■ Task instructions ■
Only lines holding "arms" are needed; copy each of them from the data below.

■ Data for this exercise ■

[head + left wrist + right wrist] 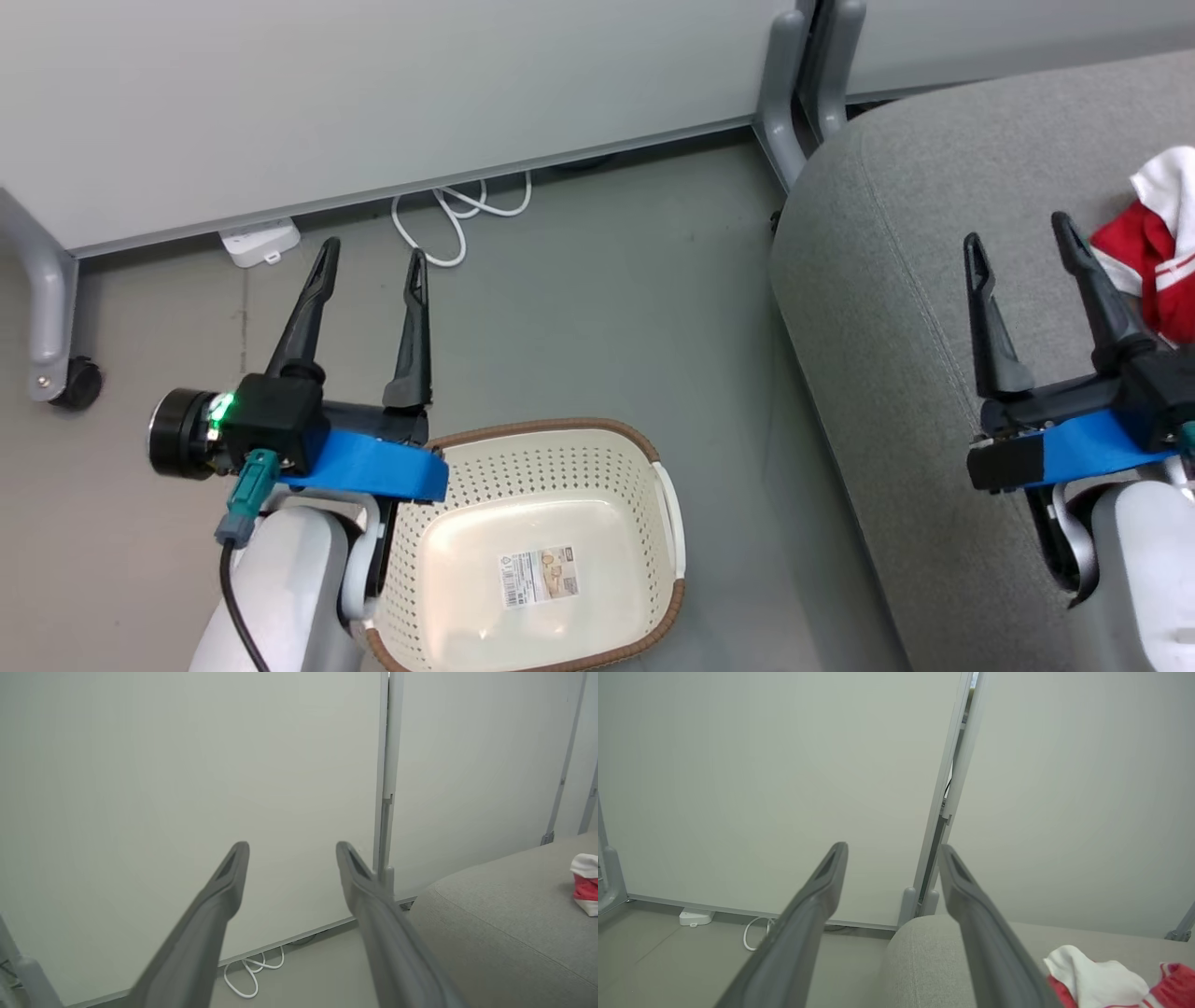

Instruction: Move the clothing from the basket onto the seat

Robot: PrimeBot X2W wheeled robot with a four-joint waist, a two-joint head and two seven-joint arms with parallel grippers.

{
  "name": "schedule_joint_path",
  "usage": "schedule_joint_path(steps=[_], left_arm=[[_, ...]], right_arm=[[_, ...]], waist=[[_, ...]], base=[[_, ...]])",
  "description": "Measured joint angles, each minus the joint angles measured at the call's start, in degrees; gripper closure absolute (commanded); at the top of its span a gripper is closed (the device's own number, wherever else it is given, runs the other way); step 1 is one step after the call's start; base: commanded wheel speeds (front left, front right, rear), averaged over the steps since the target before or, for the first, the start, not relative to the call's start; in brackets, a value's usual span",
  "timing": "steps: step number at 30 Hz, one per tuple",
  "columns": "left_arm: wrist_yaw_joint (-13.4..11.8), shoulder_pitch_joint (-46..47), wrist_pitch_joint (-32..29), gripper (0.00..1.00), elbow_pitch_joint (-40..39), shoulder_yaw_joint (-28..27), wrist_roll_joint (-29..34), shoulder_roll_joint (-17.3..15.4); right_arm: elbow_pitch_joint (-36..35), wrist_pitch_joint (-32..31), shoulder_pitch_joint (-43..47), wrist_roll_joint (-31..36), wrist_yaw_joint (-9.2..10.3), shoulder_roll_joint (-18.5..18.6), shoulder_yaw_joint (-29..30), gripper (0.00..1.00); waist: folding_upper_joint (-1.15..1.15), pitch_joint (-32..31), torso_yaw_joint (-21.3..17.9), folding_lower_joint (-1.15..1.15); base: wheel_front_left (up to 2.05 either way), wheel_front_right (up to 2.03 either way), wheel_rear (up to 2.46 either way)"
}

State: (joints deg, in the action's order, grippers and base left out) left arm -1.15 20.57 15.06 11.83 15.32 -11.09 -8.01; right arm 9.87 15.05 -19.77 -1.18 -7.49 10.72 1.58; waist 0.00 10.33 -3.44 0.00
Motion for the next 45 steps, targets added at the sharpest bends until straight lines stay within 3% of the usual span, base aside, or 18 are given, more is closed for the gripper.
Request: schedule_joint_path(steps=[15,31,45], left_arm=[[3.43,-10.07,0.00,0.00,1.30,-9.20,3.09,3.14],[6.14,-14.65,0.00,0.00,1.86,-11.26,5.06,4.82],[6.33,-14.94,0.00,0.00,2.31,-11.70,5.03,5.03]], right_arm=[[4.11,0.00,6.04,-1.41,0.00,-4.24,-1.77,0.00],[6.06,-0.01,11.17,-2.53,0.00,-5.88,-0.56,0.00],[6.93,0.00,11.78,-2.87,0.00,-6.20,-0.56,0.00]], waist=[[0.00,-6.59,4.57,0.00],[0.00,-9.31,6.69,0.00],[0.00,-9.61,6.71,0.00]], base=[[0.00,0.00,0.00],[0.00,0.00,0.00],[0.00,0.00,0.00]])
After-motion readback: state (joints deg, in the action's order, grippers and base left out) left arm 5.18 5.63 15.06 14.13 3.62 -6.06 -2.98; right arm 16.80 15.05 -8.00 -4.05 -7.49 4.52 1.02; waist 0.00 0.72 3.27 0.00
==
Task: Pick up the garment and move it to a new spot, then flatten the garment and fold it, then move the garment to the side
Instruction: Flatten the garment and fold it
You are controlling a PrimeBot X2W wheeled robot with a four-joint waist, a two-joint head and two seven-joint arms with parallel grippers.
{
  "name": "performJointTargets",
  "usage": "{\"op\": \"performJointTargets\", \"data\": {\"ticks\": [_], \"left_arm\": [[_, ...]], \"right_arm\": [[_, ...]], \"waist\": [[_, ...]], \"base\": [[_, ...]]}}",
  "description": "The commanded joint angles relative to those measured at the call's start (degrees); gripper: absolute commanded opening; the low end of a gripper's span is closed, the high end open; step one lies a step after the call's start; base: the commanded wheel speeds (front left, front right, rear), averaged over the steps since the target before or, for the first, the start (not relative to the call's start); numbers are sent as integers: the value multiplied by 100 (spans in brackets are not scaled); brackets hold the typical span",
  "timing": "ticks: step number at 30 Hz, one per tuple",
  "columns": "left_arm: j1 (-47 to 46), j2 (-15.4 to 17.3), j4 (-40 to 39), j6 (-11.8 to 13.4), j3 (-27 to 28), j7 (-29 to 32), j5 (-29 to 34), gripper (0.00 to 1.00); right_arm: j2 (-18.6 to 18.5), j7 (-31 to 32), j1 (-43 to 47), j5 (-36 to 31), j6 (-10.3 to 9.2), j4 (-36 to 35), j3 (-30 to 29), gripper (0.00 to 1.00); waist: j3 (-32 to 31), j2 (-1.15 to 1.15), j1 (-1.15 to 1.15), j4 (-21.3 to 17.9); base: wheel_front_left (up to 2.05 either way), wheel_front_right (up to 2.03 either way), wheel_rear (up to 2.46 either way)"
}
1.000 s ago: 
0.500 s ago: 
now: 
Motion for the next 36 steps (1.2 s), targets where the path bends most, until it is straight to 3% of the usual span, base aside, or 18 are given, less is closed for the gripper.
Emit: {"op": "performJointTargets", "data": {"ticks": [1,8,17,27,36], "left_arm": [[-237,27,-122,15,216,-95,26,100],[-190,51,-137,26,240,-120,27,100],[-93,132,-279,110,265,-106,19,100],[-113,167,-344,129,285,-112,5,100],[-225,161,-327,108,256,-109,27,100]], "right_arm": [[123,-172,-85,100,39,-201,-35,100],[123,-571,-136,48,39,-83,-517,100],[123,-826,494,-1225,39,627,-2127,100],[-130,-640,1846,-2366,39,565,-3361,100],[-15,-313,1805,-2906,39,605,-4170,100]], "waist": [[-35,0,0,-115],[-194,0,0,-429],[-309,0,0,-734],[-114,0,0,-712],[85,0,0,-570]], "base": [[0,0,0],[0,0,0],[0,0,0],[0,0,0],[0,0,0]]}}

■ The completed task ■
Robot: PrimeBot X2W wheeled robot with a four-joint waist, a two-joint head and two seven-joint arms with parallel grippers.
You are controlling a PrimeBot X2W wheeled robot with a four-joint waist, a two-joint head and two seven-joint arms with parallel grippers.

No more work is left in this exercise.